To summarize, although mechanisms of PVT1 acted were not the same in various cancers, many similarities were still existed. First, PVT1 played a key role in cancers by interacting with miRNAs. An inverse association was observed between PVT1 and miR-186 expression levels which was observed in gastric cancer and hepatocellular cancer, while PVT1 functions as an endogenous ‘sponge’ by competing for miR-448 in pancreatic cancer. Second, PVT1 could also alter the expression of certain genes, including bind to EZH2 in non-small cell lung cancer and gastric cancer. PVT1 could interact with FOXM1 directly and increase its protein expression in gastric cancer and increased glucose uptake, lactate production, and the expression of HK2 in osteosarcoma cancer. Finally, PVT1 also affected cell cycle progression, such as promoted cell proliferation, migration and invasion and inhibited cell apoptosis in various cancers. In general, PVT1 expression was significantly associated with metastasis, clinical stage, and poor prognosis in various types of cancer in different systems.

Otherwise, as with other meta-analysis, it should be acknowledged that some limitations existed in this meta-analysis. First, the cutoff values of PVT1 high expression and low expression were lack of uniform standard in different types of cancer, which may result in some heterogeneity and affect the results of the study. Second, different studies have different postoperative regimens that may have a significant impact on OS, DFS, PFS and RFS. Third, since most studies report positive results and negative results are rarely published, the results of this study may overestimate the effect of PVT1 on cancers to a certain extent. Although there are some limitations, but this meta-analysis still has its noteworthy advantages. First, 24 literatures including a total of 2212 cases were included in this meta-analysis. The sample size included was the largest, which significantly improved the statistical efficiency and accuracy of the test. Second, the search databases were the most and cancer types were the most comprehensive in this meta-analysis compared with the previous reports. Third, lymph node metastasis and distant metastasis, OS、DFS、PFS and RFS were included in this study, which made the results more complete and comprehensive. Finally, the inclusion and exclusion criteria were more stringent and the quality of the literatures incorporated was higher.

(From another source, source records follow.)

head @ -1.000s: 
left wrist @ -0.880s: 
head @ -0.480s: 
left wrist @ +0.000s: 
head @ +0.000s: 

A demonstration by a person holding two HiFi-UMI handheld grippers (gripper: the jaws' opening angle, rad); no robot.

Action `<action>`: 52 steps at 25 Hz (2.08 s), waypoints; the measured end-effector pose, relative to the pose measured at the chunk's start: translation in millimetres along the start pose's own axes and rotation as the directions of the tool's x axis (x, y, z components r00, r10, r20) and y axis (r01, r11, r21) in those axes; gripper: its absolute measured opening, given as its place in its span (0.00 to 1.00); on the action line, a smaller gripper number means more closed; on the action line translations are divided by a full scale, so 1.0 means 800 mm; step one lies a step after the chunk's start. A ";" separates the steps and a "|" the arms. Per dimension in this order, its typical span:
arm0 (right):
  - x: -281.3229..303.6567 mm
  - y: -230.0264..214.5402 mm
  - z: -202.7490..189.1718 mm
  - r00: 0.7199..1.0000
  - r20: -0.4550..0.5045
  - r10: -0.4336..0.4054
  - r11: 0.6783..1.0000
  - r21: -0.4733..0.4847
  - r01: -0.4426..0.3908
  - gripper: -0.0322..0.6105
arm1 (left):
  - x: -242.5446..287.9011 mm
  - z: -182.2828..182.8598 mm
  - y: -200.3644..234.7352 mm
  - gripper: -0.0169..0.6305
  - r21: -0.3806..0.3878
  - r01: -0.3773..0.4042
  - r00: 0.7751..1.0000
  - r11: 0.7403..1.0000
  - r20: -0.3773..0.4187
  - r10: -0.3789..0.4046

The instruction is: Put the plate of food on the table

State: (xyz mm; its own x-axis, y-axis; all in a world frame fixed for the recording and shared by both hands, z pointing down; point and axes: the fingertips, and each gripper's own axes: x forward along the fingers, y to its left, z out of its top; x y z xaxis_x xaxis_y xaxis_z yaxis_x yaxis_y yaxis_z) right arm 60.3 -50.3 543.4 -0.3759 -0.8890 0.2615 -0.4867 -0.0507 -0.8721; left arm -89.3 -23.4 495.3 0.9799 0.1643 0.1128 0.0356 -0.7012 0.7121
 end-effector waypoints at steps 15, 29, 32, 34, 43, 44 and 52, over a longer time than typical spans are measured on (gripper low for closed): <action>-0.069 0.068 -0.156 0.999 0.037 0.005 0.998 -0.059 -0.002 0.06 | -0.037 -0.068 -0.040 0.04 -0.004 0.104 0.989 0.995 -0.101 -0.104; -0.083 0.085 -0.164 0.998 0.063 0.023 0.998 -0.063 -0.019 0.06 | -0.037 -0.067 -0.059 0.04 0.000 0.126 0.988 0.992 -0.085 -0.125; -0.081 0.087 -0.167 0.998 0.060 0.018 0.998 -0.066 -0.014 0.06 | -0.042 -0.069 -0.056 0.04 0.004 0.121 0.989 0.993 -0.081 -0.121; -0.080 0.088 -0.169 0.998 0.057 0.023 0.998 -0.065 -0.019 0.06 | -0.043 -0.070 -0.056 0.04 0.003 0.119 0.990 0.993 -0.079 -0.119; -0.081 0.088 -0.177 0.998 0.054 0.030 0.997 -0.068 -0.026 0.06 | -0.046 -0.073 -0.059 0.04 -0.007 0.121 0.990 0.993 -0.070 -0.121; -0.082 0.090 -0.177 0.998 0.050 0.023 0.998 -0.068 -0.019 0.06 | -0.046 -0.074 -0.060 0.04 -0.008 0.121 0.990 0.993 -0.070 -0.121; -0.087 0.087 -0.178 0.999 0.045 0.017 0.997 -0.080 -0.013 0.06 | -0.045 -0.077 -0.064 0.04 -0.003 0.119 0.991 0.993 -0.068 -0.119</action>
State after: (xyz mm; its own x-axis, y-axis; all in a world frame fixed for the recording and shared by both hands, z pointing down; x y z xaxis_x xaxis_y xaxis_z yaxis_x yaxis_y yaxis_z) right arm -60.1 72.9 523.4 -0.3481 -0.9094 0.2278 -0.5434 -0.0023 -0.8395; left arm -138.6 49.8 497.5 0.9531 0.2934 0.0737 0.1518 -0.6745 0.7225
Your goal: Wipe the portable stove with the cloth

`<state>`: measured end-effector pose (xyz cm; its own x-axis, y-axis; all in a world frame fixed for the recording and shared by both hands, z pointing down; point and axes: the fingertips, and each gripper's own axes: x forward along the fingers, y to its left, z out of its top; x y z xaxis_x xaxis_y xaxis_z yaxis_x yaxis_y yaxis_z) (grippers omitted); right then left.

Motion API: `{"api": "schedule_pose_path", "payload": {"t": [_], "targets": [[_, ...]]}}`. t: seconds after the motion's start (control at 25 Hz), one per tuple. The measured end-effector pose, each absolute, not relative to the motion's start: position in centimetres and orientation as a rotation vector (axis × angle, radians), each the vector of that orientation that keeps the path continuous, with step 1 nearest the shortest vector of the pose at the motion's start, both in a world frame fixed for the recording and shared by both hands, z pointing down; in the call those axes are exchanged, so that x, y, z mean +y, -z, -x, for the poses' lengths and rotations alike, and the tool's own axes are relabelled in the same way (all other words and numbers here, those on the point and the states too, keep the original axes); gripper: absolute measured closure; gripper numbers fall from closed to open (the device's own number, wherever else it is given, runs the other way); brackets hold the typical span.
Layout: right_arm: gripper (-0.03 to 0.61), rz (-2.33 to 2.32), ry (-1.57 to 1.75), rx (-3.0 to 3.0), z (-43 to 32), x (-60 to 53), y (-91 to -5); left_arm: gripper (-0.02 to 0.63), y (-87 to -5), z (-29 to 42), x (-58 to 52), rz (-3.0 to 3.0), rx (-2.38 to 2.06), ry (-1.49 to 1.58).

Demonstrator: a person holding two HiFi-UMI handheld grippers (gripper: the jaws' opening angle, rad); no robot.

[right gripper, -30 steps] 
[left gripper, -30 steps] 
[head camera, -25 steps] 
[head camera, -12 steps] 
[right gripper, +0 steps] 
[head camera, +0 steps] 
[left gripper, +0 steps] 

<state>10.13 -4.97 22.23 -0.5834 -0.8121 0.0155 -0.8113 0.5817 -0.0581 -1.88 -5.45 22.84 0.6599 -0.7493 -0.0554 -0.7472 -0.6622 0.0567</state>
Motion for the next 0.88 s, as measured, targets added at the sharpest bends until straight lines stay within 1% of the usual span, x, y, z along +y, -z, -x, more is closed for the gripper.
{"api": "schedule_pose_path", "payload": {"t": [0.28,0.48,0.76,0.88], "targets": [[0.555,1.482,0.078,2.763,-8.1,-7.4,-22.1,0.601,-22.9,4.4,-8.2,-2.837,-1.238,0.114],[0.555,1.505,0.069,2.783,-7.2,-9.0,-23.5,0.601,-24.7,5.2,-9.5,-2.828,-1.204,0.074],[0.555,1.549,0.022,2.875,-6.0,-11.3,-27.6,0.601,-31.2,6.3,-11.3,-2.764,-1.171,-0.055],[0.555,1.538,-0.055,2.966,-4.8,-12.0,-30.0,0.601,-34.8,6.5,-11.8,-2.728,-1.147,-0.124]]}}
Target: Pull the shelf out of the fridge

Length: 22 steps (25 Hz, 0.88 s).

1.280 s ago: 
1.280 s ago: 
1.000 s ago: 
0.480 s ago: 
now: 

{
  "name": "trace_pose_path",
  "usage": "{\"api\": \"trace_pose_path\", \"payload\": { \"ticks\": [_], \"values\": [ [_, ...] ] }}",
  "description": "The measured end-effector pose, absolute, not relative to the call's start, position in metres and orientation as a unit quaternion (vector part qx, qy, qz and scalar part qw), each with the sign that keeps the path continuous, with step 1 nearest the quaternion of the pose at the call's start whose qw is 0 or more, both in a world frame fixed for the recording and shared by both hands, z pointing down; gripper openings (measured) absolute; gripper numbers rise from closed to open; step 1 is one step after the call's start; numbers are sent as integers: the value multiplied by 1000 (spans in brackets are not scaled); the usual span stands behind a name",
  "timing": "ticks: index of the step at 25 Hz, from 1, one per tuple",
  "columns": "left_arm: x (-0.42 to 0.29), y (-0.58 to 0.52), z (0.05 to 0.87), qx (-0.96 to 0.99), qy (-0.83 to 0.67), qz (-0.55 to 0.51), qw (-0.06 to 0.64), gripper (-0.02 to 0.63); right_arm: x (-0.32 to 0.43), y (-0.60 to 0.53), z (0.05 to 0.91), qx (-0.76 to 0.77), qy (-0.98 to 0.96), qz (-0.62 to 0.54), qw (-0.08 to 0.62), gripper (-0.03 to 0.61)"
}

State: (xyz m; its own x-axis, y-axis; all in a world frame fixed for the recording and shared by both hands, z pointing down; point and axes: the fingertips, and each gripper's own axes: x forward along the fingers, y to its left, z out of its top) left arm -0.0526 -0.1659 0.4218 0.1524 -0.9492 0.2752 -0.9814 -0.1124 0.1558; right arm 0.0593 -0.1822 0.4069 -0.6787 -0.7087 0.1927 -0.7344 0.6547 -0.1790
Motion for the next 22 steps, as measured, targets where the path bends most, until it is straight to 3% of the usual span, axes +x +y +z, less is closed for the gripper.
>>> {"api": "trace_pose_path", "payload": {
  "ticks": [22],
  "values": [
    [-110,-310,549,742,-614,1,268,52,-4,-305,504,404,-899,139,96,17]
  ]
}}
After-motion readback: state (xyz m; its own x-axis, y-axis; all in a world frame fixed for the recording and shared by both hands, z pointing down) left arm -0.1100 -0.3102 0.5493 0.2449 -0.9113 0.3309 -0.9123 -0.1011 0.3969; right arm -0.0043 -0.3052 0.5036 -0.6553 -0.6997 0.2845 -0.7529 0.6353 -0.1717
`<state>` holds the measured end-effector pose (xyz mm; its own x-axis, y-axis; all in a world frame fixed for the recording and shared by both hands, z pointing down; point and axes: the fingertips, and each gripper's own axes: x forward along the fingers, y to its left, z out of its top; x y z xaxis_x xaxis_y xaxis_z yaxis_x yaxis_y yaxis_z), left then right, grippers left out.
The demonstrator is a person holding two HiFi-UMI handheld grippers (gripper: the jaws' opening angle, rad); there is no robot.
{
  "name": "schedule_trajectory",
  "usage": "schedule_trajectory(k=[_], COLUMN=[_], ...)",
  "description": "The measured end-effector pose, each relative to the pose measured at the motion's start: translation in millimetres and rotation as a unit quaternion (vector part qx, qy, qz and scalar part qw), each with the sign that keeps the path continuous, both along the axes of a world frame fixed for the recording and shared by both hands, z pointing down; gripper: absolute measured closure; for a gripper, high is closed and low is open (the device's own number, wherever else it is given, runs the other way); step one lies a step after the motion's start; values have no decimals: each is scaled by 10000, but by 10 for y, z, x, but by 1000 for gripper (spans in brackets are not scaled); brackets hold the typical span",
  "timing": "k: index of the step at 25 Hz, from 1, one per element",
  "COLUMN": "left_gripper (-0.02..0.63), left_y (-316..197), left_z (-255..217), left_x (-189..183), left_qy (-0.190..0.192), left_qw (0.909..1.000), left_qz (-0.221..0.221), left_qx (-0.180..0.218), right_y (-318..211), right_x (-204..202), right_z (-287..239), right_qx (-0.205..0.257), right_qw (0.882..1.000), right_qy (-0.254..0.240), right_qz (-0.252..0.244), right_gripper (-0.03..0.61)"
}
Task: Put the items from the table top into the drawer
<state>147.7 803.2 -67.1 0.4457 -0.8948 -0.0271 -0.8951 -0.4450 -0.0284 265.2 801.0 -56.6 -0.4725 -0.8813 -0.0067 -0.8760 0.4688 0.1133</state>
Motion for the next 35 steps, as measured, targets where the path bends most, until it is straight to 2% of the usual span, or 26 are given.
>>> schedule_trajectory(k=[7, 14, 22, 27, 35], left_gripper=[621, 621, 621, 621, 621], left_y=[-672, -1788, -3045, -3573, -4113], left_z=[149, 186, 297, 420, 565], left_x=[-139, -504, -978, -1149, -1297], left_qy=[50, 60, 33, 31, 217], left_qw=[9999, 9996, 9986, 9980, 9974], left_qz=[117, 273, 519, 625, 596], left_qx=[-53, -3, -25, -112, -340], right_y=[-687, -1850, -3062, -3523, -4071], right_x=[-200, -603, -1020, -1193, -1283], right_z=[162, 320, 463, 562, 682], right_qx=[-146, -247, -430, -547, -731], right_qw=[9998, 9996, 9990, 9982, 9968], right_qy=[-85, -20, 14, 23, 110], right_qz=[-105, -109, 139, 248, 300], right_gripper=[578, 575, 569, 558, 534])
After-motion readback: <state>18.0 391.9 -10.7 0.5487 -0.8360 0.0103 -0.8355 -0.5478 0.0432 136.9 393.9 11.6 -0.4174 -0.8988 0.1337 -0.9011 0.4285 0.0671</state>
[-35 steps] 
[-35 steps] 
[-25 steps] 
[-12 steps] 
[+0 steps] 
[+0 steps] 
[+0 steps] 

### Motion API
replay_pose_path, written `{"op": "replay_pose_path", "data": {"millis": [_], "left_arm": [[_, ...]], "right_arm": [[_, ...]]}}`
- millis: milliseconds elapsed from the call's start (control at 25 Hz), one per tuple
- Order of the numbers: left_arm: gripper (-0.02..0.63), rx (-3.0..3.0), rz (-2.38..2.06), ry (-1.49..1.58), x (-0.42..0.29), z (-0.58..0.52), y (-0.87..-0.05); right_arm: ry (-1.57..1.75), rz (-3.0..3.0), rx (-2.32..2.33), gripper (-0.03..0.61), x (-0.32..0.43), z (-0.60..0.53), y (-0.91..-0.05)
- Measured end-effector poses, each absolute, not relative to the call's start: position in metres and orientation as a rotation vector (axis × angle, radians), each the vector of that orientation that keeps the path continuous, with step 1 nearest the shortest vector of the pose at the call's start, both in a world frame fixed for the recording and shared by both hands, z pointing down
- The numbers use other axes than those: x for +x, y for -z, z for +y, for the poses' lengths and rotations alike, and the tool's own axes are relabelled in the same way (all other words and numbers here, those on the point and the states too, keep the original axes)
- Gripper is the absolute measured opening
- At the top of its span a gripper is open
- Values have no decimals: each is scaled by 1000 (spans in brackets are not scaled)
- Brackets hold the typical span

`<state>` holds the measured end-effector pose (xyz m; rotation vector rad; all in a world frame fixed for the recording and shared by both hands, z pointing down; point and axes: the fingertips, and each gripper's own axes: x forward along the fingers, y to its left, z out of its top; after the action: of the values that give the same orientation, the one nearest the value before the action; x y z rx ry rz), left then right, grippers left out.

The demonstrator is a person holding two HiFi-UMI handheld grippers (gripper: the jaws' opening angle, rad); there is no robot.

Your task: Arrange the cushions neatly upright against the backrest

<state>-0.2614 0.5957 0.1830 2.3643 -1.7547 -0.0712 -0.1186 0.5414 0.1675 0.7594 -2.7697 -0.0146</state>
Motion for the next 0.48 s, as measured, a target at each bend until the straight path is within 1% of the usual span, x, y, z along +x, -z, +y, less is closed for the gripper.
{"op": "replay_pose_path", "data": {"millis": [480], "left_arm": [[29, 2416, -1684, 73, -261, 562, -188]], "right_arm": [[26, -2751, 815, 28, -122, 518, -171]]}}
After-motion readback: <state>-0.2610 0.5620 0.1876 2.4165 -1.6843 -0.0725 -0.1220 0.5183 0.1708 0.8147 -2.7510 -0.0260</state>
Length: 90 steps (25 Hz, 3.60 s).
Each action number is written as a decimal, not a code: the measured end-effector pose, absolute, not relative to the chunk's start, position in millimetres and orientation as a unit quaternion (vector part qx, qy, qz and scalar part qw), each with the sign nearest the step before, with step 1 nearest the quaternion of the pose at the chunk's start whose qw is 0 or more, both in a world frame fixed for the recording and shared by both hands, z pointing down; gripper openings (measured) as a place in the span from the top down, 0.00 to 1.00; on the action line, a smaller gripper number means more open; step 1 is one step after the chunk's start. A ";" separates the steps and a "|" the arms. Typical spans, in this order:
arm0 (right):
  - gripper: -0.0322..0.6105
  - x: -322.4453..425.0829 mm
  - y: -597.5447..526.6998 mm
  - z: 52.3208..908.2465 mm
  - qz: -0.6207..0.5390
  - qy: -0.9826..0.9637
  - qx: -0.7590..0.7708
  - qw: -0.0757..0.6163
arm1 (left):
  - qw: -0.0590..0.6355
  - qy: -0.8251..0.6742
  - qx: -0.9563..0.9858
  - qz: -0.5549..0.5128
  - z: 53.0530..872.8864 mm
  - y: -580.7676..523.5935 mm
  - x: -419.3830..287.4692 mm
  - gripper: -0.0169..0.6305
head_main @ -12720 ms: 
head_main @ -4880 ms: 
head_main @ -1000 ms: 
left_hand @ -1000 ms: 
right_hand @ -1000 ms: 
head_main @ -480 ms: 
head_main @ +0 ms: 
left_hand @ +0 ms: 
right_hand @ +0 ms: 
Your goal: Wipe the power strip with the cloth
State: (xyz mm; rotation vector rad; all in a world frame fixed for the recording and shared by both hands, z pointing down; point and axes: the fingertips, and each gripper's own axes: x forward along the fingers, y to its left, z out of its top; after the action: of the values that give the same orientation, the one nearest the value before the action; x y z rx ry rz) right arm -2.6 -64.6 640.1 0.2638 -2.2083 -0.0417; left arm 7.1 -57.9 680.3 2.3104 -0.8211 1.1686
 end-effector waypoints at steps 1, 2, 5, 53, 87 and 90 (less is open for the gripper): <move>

In conclusion, despite the limitations described above, our meta-analysis reveals that upregulated PVT1 is significantly correlated with more metastasis, advanced clinical stage and poor prognosis in patients with various cancers. Furthermore, the significance of PVT1 in the metastasis, clinical stage and prognosis of respiratory system tumors is more obvious and can be used as a potential molecular marker to evaluate the prognosis of cancer. Nevertheless, the indication in the urinary system is relatively weak as the fewer samples; suggesting that we need to incorporate more studies in the urinary system tumors to validate this result.